選択範囲を作り始めるときの クリックをした後に Shift キーを押したときは、 ツールごとに異なる効果を得られます。 例えば矩形選択ツールで作られる選択範囲は正方形になります。
それぞれのツールごとに、 同時押し Ctrl+Shift は多様な効果をもたらします。 どの選択ツールでも共通してこの組み合わせは交差モードに替わります。 すなわち新たに作られた選択範囲とそれまでの分の共通部分だけが選択範囲として残されます。 選択範囲をとる際の と、同時もしくは前もって Ctrl+Shift を押し続けていたり放したりといった様々な組み合わせについては読者への宿題にします。
Ctrl+Alt+ 動作や Shift+Alt+ 動作は選択範囲を移動するために使います。 選択範囲の移動 もご覧ください。
選択ツールを呼びだした状態で スペース キーを押していると、 その間じゅうこのツールのかわりに ナビゲーション が有効になって、 マウスカーソルは移動十字に切り替わり、 キャンバスより大きな画像でもスクロールバーを使わずに画像ウィンドウ内で移動できます。 これは初期設定での振舞いであり、 代わりに 環境設定 ダイアログの「画像ウィンドウ」のページで → の動作を ることもできます。
ここではすべての選択ツールに適用できるツールオプションについて説明します。 一部のツールや個別のツールに対してのみ適用できるオプションについては、 それぞれのツールの説明をしている節で述べます。 現在のオプション設定の様子はツールオプションダイアログで確かめられますので、 いつでも見られるよう常時出しておきましょう。 (利用者の多くはツールボックスの下に連接しておいています。) 操作盤面の共通化をはかるため、 すべての選択ツールに同じオプションが並んでいますが、 ツールによっては何の変化も起きないオプションもいくつかあります。
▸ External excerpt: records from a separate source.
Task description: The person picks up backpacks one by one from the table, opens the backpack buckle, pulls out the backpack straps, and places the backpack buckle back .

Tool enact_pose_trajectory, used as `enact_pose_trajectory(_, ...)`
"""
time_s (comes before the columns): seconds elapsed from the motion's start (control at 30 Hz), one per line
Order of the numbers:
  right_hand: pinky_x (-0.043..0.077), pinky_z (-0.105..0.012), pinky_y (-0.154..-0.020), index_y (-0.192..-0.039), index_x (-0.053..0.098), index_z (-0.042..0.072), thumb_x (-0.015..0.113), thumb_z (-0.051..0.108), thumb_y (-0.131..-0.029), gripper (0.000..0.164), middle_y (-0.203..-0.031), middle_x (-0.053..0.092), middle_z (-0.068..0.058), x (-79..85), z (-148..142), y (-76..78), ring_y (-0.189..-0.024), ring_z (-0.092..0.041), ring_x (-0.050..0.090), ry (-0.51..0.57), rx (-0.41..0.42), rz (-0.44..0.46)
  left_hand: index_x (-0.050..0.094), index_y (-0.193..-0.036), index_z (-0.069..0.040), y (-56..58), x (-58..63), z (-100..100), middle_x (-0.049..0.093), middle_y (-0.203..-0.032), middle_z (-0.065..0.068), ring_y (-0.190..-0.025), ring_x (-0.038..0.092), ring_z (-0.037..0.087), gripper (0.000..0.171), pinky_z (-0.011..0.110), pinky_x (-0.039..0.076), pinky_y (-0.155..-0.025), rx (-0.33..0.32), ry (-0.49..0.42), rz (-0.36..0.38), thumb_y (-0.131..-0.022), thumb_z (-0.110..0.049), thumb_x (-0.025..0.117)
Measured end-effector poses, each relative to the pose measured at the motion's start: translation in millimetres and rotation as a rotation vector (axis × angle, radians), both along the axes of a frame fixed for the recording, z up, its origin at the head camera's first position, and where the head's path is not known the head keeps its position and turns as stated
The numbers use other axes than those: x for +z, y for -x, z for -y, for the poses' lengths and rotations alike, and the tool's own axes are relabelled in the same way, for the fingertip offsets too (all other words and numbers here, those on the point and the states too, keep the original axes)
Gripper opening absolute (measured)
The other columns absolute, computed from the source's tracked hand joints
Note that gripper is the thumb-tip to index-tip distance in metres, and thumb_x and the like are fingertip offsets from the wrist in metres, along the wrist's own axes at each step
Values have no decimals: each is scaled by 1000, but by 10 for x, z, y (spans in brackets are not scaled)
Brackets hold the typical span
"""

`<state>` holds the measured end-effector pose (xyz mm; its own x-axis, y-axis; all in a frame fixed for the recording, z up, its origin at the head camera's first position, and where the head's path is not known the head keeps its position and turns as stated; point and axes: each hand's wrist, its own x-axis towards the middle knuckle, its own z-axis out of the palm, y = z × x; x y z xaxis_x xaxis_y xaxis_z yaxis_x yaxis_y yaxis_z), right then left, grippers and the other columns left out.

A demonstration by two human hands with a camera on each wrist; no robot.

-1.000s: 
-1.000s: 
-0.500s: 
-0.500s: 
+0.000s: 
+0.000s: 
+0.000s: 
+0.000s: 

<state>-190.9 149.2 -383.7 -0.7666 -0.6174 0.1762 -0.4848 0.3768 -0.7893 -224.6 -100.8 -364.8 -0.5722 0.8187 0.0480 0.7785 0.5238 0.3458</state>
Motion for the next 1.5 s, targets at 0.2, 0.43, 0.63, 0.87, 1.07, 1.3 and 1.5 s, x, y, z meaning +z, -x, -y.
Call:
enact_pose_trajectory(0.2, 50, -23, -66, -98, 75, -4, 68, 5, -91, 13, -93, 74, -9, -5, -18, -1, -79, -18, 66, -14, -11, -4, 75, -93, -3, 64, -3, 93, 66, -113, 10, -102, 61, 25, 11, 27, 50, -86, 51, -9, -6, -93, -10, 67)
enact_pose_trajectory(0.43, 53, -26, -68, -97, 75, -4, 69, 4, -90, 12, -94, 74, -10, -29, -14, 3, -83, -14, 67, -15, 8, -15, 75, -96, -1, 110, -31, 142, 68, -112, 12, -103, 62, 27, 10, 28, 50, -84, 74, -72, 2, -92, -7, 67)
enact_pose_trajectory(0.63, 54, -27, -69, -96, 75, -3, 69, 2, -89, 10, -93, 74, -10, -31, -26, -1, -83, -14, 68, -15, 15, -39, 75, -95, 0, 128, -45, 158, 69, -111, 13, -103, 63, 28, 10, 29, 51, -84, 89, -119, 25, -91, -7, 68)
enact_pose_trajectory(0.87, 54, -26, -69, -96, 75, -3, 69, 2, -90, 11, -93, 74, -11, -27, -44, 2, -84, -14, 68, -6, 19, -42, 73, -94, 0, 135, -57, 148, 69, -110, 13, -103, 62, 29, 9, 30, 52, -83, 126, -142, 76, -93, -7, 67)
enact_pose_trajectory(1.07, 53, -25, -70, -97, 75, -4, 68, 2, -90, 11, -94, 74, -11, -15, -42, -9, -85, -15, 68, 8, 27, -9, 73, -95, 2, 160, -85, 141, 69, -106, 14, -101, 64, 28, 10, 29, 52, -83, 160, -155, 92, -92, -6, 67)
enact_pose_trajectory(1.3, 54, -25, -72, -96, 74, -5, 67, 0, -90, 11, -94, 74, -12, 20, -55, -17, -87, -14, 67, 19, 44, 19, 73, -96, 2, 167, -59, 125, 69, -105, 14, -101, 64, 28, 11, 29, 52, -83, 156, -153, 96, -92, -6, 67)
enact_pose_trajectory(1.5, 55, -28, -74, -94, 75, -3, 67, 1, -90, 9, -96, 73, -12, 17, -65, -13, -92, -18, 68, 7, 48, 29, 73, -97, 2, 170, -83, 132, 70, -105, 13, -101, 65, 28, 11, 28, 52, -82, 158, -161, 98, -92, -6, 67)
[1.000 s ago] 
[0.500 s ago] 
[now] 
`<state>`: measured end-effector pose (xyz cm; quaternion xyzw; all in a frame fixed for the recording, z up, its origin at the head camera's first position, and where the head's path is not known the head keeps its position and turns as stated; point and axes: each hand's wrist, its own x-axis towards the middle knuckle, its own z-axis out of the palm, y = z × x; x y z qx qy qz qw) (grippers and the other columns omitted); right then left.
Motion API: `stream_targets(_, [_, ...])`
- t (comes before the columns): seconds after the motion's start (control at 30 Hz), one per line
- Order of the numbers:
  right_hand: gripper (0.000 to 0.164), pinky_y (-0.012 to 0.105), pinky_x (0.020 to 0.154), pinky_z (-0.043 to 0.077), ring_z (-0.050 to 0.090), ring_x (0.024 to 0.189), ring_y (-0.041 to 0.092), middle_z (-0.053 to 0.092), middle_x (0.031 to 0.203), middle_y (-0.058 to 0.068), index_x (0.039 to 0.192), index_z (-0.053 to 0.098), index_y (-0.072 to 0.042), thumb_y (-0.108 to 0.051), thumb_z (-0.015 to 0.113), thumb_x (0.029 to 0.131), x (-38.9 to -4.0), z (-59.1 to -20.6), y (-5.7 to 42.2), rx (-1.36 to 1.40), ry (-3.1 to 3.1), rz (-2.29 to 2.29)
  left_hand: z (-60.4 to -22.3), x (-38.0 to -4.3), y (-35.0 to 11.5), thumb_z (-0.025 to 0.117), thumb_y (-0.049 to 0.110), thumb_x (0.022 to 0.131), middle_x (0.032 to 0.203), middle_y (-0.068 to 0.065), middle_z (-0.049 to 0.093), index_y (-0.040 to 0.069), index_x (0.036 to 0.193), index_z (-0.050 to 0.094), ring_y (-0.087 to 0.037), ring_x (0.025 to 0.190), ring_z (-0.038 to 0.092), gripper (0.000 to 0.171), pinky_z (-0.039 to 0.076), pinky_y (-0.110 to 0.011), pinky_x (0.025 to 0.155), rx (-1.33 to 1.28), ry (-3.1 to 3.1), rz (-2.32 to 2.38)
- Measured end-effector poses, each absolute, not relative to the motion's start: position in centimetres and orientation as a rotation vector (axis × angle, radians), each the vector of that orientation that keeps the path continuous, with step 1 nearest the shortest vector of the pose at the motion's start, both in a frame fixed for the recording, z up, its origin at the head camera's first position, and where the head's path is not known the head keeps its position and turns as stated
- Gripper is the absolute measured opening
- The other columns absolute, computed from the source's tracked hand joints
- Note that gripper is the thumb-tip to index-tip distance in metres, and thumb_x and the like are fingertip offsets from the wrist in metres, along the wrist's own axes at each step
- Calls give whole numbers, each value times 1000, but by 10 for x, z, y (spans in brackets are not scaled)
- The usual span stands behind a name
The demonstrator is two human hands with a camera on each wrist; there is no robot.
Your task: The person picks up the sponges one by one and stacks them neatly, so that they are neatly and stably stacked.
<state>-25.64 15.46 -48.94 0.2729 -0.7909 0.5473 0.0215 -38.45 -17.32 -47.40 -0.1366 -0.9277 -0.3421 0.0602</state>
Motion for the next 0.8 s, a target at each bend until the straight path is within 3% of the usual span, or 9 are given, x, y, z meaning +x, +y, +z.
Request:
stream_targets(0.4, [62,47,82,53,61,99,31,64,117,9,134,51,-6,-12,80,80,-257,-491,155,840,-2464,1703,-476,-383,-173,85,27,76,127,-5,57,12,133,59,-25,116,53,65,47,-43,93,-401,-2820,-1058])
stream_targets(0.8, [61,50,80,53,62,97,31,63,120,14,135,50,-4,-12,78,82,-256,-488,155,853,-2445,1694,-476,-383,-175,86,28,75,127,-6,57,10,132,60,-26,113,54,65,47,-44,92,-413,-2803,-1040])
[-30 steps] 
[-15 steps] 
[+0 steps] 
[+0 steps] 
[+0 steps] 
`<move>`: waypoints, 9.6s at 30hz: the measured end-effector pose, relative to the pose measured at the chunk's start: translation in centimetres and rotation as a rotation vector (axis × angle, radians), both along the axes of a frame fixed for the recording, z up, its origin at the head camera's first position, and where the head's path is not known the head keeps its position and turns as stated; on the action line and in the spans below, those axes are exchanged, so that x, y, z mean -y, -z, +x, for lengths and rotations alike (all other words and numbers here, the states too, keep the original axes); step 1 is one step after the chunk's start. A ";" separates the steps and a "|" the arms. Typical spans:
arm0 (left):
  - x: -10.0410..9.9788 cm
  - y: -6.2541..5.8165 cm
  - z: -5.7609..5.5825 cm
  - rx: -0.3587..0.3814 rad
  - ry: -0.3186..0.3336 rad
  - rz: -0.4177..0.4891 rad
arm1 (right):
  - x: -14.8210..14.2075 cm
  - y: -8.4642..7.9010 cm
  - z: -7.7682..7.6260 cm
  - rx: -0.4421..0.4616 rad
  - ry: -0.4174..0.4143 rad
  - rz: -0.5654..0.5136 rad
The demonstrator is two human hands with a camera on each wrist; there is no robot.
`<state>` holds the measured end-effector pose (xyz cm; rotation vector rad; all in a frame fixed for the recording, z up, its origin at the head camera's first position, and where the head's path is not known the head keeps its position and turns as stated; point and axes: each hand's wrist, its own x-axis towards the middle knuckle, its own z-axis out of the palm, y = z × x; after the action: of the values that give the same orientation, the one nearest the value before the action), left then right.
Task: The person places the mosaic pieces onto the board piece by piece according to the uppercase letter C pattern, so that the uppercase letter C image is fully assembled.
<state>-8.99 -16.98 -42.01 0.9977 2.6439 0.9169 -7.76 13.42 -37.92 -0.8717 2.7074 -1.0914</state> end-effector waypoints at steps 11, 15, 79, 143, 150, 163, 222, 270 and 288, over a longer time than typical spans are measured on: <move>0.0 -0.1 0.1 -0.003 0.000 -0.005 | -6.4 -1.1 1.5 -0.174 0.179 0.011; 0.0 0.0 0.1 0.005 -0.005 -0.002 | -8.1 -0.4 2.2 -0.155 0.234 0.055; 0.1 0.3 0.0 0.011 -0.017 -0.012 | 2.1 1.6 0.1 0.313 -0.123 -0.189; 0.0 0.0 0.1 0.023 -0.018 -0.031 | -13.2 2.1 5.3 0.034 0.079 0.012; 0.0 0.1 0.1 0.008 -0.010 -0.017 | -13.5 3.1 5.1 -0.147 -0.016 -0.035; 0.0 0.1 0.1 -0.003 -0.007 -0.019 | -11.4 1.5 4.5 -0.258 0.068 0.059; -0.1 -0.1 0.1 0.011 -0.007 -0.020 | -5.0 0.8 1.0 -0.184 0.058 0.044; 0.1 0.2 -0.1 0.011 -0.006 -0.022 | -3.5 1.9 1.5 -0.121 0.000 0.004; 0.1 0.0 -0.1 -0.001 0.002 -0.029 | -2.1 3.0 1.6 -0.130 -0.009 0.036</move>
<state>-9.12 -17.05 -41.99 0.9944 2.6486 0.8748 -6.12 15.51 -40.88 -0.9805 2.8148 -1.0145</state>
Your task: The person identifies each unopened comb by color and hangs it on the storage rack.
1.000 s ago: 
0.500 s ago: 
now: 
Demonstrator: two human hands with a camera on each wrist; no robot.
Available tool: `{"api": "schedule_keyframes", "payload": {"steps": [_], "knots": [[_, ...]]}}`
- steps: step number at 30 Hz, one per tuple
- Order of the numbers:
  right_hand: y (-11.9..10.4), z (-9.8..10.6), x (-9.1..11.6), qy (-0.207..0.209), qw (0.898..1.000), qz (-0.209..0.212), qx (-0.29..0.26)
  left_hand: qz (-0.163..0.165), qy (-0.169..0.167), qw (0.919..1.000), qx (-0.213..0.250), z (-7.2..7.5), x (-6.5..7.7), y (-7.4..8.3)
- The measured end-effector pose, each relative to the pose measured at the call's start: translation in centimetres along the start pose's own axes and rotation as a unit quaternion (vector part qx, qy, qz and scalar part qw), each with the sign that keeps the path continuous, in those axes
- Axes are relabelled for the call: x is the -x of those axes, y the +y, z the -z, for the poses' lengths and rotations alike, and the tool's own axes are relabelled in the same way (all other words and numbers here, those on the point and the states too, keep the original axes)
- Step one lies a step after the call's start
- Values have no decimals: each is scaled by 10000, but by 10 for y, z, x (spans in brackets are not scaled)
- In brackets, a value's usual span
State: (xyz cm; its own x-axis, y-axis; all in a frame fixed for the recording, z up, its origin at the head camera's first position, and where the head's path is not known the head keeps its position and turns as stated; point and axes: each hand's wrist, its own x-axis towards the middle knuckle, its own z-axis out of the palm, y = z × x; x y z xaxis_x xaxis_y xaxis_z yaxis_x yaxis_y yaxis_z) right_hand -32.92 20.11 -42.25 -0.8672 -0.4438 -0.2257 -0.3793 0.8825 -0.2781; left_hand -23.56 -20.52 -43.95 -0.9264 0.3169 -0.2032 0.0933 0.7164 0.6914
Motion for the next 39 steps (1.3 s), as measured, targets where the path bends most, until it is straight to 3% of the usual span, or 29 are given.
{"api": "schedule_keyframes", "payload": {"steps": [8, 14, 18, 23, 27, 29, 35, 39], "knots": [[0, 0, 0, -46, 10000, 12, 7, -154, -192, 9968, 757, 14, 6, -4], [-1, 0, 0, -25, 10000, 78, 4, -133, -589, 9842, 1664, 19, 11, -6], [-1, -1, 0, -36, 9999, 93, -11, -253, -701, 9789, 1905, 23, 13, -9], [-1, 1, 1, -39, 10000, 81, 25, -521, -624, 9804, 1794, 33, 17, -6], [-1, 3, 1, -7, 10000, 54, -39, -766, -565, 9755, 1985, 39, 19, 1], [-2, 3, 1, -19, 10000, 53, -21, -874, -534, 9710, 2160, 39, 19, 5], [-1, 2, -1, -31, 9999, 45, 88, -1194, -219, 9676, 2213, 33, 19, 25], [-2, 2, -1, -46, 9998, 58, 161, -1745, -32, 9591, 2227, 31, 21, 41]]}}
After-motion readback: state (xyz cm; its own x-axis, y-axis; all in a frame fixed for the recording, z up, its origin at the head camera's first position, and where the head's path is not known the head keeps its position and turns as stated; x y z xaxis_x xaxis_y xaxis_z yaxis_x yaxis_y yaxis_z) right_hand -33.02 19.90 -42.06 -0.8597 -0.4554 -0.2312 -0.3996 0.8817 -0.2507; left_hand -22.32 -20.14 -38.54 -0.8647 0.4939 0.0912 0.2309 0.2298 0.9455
これは新たに作られる選択範囲とそれまでの選択範囲とがどのように連係するか、 またはしないかを定めるものです。 これらのボタンの動作と前述の修飾キーは重複ができることにご注意ください。 達人はほとんど修飾キーばかり使いますが、 初心者にとってはモードボタンのほうが簡単でしょう。
「選択範囲を置換」モードは既にあった選択範囲を破棄し新たに作られた選択範囲に置き換えます。
「選択範囲に加える」モードはそれまでの選択範囲に新たに作られた選択範囲を追加します。
「選択範囲から引く」モードはそれまでの選択範囲から新たに作られた選択範囲を除外します。
「選択範囲との交わり」モードはそれまでの選択範囲と新たに作られた選択領域との重なる部分だけを選択範囲として残します。
このオプションは僅かな選択ツールにしか関係しません。 選択の境界線をより滑らかにします。 用語集で アンチエイリアス について述べています。
このオプションは選択の境界線をぼかすもので「フェザリング」とも呼ばれます。 境界線付近の画素は不完全選択になります。 フェザリングについてのさらなる情報は、 用語集の フェザリング の項をお読みください。